Facebook improves its simulated environment for training domestic robots. Last year, the company unveiled and open-sourced a simulated three-dimensional interior environment that could be used to model the kinds of spaces one would find in a typical house or small office. It calls the simulator Habitat. The idea is that researchers can use these kinds of simulated environments to train A.I. software and then transfer those skills to real-world robots, allowing them to complete tasks in a house or office. Now Facebook has upgraded Habitat so that it is faster and the company also released a set of very detailed, pre-configured environments including 11 different room layouts and some 92 different objects, such as furniture, kitchen utensils, and books. This allows an A.I. agent to do more than just navigate the interior space, but actually perform a number of chore-like tasks, such as setting a table or stocking a fridge, according to a story in tech publication VentureBeat. No word yet on whether Facebook is working on a household robot of its own.

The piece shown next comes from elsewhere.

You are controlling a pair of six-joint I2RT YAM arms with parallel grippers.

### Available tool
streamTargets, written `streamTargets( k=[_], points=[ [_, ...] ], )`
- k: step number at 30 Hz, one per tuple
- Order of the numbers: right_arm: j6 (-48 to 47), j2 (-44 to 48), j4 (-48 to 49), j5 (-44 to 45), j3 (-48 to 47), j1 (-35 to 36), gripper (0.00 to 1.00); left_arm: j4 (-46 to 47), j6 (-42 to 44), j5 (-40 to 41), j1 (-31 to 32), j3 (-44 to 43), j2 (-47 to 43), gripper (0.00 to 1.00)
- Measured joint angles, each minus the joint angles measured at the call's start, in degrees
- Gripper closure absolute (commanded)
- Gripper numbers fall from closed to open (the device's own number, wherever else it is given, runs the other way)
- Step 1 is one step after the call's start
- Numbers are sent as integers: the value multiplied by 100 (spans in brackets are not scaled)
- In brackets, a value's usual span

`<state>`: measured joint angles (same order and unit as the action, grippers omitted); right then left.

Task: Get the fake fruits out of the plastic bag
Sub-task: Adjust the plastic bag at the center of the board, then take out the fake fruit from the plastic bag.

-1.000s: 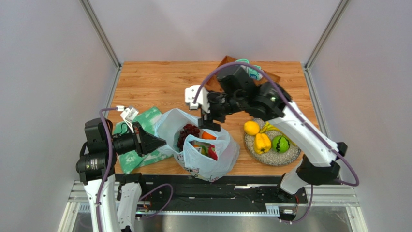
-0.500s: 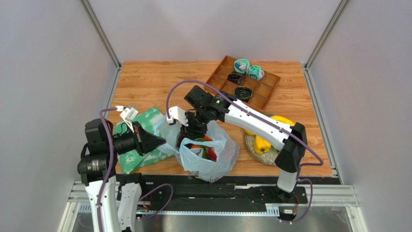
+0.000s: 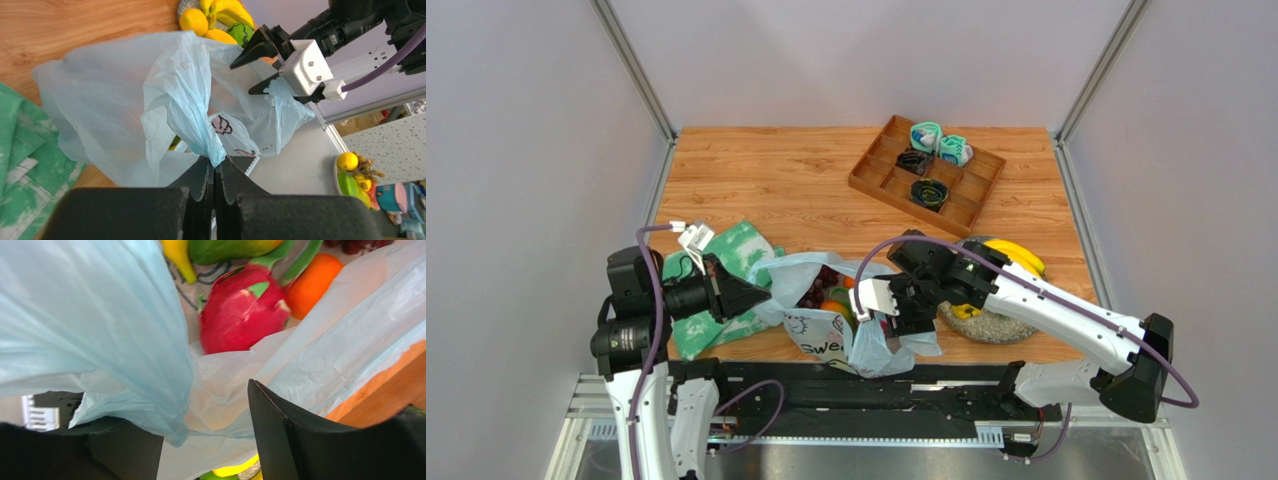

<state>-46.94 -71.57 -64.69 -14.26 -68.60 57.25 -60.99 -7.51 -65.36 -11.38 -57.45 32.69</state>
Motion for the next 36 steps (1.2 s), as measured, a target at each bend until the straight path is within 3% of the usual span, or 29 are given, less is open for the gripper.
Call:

China’s business ‘ecosystems’ are helping it win the global A.I. race—by François Candelon, Michael G. Jacobides, Stefano Brusoni, and Matthieu Gombeaud

Why the robotaxis of the future must be more than robots—by Fortune editors


Crash testing your business. As A.I. becomes more ubiquitous and powerful, it will be increasingly important to test and simulate all the ways in which A.I. systems can fail, either on their own, or because someone has decided to deliberately attack them. (This could be cybercriminals or fraudsters or state actors.) In essence, as we hand more control to intelligent software, companies will have to perform a kind of crash testing on larger parts of their business. But how can you do that without actually crashing your business? Well, for one thing, it is going to require much better simulators. And, it may not be enough to simply let clever humans play around in the simulator, thinking up all the ways in which things can go wrong. It will probably be necessary to make attacking the business a kind of adversarial game in which deep reinforcement learning is used in the simulated environment to try to discover all kinds of attacks and possible failure points that are beyond human imagination.

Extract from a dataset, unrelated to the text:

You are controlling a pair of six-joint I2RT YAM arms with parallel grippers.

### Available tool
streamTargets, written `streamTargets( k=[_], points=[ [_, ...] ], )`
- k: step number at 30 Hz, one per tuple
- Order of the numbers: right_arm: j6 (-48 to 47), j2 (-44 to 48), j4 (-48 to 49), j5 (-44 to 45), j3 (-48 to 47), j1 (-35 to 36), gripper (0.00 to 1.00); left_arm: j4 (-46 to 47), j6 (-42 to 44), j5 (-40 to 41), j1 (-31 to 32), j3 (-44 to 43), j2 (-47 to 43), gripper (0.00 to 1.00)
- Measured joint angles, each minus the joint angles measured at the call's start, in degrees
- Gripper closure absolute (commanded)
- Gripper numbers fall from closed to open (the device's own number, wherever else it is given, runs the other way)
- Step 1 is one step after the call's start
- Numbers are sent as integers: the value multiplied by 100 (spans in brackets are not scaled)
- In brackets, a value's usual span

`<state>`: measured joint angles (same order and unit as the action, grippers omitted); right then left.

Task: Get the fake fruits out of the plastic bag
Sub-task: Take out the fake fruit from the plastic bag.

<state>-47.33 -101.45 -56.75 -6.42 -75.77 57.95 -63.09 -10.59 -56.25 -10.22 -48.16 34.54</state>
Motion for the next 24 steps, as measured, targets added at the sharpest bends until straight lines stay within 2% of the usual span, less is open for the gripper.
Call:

That is one of the conclusions of a recent report from the think tank the Centre for European Policy Studies (CEPS) and Vectra Networks, a cybersecurity company whose software is designed to defend networks by using machine learning to spot aberrant activity. The report recommends that companies engage in war games to increase the reliability of A.I. systems and the security measures that protect them from being tricked or misused. The report also recommends that regulators should mandate that A.I. systems be tested for security and safety reasons, and for ethical concerns, such as bias.

One organization that is definitely thinking hard about this is the U.S. government. The National Security Agency recently put out a research paper with the MITRE Corporation, the not-for-profit spinout from MIT that does out-there technology development and research for the U.S. government, on creating a highly advanced computer network simulator, called FARLAND (that's short for "Framework for Advanced Reinforcement Learning for Autonomous Network Defense"), that could be used to simulate cyberattacks and train A.I.-based cybersecurity software the best way to defend against them. The key here is the use of reinforcement learning. That's the kind of A.I. training where an agent learns a model of the world from trial-and-error, rather than by looking at historical data. And one benefit is that it can learn to do things that no human has ever conceived of.

Increasingly, it won't just be government that will need to do this. And it won't just be for network security. Companies will need to test their entire operations in these kinds of simulators and with these kinds of A.I.-enabled war games.